Research Project
10293782
PROJECT SUMMARY Opioid addiction is a chronic, progressive disorder that fuels the current US epidemic of opioid overdose deaths. Over the years, a tremendous amount of research effort has been devoted to understanding the biological roles of opioid receptors and developing newer generations of synthetic opioids to treat pain and combat opioid addiction. However, given the advancement of contemporary and novel neuroscience technologies, we have the tools to think beyond mu-opioid receptors (MORs) to develop improved OUD therapeutics. This proposal aims to investigate the architecture and function of endogenous MOR-expressing neural circuits in the brain and to determine how these circuits maintain cellular dependence and drive brain-wide maladaptive plasticity across different stages of the OUD cycle.

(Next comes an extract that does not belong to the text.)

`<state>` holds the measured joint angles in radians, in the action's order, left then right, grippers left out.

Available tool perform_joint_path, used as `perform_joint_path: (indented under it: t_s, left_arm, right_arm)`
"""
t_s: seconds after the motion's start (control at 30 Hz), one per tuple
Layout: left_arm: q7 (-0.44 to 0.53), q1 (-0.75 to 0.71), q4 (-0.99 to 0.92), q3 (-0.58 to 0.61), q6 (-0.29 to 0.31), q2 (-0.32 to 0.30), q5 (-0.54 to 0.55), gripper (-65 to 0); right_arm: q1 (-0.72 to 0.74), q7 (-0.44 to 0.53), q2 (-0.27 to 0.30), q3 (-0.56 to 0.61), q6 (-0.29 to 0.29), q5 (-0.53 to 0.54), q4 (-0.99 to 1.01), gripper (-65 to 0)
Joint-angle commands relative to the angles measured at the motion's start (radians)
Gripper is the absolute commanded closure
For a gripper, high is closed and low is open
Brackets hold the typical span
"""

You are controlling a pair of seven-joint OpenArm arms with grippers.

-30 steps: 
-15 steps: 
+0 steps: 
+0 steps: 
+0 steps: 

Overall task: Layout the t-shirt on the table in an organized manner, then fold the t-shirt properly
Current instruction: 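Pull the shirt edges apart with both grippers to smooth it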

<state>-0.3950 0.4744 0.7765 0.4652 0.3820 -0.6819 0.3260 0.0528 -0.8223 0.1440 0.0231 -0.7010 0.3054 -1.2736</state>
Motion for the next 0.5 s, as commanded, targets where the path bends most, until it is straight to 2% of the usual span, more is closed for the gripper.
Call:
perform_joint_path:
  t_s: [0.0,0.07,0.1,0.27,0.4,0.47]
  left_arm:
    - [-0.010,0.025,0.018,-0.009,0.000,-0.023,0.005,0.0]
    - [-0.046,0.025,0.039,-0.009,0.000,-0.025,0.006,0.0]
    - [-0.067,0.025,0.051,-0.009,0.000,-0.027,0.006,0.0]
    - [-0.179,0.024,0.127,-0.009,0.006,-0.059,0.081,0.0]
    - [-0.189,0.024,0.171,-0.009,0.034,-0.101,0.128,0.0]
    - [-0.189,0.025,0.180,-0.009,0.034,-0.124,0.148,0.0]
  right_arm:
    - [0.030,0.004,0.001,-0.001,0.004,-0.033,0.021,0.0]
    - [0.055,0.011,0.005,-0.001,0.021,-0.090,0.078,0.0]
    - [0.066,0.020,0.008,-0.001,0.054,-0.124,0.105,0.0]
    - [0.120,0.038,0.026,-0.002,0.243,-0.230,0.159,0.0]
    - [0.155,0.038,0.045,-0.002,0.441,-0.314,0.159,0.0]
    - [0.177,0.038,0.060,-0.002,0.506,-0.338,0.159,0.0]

In four complementary aims, we will first map the shifting structural and functional connectivity of opioidergic networks using viral-genetic and tissue clearing methods to identify monosynaptic inputs to withdrawal-active MOR-expressing cells and axonal output projections, as a function of opioid exposure and abstinence. We will then integrate these input/output maps with cell-type information and gene expression changes within dependence networks using hyper-multiplexed 3D in situ hybridizations to generate the anatomic localization of hundreds of dependence-related genes, targeted to cell types and retro- labeled connections. Finally, to reveal how MOR-expressing cells within core regions are modulated during opioid exposure in real-time, we will use miniature head-mounted microscopes to image the population activity? at cellular resolution?across weeks of opioid exposure and withdrawal. Our models will provide formal summaries of activity, connectivity, and gene expression as they evolve with repetitive opioid exposure and withdrawal, and our datasets will be made publicly available as they are generated. To bridge these experimental measurements and provide a common framework for our analyses, we will adopt Network Control Theory to identify brain nodes that drive the transition between opioid dependence states to identify potential candidates that disproportionately drive each state.